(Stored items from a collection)
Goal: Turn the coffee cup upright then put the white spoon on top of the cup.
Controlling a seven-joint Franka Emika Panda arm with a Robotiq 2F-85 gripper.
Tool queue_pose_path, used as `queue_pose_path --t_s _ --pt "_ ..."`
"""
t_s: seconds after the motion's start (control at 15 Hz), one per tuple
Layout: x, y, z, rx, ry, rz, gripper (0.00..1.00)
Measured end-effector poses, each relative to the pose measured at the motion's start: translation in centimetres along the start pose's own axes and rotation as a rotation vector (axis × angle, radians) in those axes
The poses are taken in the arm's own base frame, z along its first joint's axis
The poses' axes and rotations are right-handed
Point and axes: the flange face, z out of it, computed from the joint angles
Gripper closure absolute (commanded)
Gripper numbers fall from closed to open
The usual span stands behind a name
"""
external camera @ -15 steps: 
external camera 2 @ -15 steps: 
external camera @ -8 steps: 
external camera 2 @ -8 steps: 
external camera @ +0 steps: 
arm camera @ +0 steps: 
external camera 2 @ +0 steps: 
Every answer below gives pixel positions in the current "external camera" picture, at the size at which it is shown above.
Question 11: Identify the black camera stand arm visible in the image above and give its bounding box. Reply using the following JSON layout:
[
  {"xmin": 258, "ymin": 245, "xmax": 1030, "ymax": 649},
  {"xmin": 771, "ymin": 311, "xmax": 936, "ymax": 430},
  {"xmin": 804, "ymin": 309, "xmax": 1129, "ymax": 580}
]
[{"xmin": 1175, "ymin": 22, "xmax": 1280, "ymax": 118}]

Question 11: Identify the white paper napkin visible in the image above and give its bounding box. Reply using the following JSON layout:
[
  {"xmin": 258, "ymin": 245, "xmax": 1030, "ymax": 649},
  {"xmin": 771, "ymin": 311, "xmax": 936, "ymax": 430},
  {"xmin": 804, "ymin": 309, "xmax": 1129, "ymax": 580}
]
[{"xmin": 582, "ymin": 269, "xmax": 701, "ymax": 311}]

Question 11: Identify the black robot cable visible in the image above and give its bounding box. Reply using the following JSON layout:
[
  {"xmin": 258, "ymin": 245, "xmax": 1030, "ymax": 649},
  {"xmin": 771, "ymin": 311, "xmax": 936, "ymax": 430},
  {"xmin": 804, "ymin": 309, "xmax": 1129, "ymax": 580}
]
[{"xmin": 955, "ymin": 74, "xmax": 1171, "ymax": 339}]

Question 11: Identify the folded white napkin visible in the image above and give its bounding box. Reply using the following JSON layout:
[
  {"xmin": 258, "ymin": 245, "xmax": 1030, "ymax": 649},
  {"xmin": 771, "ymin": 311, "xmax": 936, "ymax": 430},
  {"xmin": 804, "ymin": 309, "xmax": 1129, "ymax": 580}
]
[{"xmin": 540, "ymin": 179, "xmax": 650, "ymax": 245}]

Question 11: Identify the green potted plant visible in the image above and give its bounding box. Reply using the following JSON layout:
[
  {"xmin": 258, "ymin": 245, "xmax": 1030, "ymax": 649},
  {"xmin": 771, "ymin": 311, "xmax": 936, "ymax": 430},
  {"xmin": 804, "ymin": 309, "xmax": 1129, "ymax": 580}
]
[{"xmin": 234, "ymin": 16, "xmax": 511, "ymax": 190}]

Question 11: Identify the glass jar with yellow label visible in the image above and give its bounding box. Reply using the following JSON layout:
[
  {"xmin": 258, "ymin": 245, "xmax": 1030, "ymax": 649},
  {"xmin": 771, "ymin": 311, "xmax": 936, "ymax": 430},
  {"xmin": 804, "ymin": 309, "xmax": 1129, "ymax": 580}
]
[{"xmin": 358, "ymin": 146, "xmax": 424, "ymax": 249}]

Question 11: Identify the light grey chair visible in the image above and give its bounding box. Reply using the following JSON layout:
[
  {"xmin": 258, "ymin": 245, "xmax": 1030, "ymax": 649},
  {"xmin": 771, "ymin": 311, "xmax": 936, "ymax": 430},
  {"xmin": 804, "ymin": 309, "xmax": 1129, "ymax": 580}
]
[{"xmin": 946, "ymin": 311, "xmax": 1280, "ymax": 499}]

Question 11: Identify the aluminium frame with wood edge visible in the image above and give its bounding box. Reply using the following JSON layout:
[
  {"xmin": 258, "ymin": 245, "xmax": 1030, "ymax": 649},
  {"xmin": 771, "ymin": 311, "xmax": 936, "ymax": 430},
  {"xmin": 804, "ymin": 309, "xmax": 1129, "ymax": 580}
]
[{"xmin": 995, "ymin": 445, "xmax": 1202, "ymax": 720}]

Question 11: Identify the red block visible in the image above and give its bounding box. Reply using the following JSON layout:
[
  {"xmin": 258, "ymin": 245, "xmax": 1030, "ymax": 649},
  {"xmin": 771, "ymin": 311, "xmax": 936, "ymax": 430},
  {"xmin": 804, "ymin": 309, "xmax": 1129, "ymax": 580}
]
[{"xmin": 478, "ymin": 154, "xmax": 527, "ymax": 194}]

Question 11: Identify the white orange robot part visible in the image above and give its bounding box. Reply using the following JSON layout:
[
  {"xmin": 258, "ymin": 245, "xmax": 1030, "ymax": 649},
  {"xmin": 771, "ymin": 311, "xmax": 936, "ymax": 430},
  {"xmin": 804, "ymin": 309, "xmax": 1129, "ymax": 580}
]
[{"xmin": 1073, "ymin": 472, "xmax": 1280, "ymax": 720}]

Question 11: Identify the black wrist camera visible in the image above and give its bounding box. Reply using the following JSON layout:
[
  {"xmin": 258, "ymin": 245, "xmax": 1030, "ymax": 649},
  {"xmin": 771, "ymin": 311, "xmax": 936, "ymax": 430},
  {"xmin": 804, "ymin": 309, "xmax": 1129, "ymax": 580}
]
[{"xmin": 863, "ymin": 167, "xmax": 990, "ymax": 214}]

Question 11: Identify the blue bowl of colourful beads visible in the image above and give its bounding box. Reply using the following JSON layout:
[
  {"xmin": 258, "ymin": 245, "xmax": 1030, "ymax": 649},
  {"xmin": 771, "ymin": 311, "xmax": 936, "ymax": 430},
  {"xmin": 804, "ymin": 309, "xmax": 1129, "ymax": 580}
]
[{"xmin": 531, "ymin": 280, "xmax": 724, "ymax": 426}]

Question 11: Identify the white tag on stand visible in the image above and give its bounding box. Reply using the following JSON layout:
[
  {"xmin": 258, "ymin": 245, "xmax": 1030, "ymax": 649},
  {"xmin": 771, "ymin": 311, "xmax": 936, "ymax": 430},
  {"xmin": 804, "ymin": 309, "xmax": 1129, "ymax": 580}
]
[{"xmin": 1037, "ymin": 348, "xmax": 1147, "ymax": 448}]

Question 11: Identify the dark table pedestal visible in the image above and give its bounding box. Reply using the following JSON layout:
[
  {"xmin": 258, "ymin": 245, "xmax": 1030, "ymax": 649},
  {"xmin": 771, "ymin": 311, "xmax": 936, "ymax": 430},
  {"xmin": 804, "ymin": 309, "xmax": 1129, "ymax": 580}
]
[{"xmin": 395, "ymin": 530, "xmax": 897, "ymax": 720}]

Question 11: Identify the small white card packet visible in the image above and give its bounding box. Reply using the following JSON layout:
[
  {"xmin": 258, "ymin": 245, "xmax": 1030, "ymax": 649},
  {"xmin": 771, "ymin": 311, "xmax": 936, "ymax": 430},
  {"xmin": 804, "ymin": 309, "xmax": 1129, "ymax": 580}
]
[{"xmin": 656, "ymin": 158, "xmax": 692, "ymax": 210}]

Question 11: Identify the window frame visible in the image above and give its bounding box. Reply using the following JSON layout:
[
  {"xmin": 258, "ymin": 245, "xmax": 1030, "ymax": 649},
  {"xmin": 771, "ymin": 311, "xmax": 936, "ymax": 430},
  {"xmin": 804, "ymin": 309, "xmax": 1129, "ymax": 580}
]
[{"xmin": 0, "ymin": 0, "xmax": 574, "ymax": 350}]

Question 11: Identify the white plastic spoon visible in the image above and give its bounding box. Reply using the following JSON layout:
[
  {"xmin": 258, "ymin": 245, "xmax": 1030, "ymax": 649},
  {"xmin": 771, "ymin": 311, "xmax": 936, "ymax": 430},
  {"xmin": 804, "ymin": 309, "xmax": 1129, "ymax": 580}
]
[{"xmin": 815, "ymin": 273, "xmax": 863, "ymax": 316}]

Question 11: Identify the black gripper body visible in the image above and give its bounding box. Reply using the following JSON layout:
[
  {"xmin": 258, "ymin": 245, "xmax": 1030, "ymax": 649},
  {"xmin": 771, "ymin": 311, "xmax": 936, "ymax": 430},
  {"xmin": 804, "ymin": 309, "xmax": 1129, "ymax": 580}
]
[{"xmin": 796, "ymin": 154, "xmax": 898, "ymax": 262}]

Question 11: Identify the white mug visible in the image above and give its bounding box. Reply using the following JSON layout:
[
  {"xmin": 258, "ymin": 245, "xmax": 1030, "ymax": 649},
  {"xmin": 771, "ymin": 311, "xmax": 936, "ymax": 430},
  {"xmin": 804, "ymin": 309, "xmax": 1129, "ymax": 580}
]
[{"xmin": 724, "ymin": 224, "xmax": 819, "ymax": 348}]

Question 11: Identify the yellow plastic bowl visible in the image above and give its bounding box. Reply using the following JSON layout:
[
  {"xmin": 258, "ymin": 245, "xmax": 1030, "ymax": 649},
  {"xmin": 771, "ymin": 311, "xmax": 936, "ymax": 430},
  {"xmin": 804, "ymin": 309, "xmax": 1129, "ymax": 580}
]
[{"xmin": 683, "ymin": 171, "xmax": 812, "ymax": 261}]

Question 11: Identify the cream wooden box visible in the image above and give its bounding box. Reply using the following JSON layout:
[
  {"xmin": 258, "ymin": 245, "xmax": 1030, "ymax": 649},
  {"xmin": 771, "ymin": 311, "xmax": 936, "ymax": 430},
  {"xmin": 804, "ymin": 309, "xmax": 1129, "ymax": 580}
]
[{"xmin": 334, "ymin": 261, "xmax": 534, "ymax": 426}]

• **WHAT YOU SHOULD DO**
For the entries above, say how many lines contain the word "plastic", giving the number alone.

• **TASK RESULT**
2